[Problem description]
Go through the records below and return each line that has "camera" in it.

[Listed entries]
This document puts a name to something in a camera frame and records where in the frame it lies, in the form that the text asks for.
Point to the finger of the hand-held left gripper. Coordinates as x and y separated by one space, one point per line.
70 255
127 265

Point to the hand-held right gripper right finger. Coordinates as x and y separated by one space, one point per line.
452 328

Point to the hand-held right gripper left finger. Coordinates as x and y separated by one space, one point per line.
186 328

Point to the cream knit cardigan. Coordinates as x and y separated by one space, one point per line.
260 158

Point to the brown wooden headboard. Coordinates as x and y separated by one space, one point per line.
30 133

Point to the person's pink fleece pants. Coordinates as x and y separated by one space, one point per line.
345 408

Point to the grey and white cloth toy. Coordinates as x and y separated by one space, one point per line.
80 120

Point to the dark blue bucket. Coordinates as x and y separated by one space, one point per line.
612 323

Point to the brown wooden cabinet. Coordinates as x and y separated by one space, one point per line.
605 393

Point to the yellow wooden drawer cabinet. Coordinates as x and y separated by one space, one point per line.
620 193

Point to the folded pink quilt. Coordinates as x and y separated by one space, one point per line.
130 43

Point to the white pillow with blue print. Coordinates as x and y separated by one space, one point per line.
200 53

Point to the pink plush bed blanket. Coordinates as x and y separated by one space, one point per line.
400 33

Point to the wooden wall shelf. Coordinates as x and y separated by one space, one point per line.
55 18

==

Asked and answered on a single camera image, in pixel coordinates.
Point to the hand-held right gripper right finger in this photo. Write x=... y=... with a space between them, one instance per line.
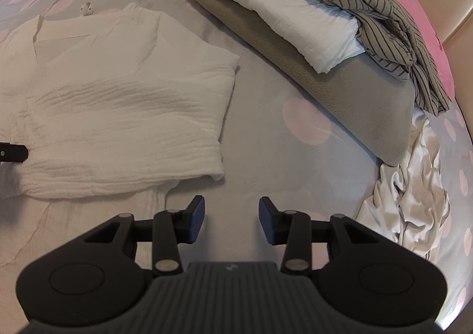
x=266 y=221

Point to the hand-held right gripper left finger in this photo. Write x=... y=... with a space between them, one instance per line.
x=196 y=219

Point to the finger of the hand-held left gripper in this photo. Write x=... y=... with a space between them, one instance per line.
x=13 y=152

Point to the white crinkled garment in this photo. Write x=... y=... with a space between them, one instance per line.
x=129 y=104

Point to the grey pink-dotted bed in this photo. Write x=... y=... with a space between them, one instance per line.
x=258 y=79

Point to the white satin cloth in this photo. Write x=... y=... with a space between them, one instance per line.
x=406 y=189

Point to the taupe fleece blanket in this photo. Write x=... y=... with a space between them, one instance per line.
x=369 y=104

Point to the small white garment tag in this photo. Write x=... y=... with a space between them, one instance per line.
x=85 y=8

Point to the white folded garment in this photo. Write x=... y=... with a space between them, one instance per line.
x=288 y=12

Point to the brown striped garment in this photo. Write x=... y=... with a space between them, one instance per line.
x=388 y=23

[Response to this task]
This document puts a name to something in a camera frame and records where in the frame it lies, in the form that the text asks for.
Asked and answered on a single camera image, in pixel coordinates.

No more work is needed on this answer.